What is required:
Below is a listing. Set down exactly the lines from the one containing "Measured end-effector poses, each" through the one containing "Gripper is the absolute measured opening", both ends included, and leave out the rest.

......

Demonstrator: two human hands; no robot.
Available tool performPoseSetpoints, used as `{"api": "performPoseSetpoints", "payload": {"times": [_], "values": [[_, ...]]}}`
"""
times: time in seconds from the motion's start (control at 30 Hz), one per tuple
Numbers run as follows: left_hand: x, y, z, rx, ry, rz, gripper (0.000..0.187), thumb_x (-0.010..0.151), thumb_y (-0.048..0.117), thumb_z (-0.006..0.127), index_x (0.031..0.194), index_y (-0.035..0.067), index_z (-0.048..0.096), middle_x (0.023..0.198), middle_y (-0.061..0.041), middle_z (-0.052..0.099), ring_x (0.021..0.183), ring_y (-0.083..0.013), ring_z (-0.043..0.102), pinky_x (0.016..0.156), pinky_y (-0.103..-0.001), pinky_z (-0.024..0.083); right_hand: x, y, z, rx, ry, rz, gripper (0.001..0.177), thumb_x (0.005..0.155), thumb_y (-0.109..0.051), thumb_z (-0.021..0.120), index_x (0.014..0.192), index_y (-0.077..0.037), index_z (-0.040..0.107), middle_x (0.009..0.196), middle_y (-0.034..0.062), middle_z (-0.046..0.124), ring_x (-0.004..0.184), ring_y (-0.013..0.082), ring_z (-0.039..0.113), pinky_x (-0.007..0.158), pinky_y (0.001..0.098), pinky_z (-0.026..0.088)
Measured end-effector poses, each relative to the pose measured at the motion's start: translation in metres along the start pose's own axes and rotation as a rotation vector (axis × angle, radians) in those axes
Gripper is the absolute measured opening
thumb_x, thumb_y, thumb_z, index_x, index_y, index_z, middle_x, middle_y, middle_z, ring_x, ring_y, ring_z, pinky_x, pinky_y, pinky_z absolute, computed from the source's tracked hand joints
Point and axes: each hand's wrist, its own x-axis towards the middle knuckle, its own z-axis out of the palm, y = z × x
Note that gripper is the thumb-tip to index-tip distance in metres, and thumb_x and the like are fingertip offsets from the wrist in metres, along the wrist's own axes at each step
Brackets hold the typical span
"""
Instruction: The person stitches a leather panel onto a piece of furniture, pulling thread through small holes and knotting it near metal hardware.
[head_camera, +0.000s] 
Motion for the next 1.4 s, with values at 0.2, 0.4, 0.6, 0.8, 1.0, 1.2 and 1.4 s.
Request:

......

Task solution:
Measured end-effector poses, each relative to the pose measured at the motion's start: translation in metres along the start pose's own axes and rotation as a rotation vector (axis × angle, radians) in those axes
Gripper is the absolute measured opening

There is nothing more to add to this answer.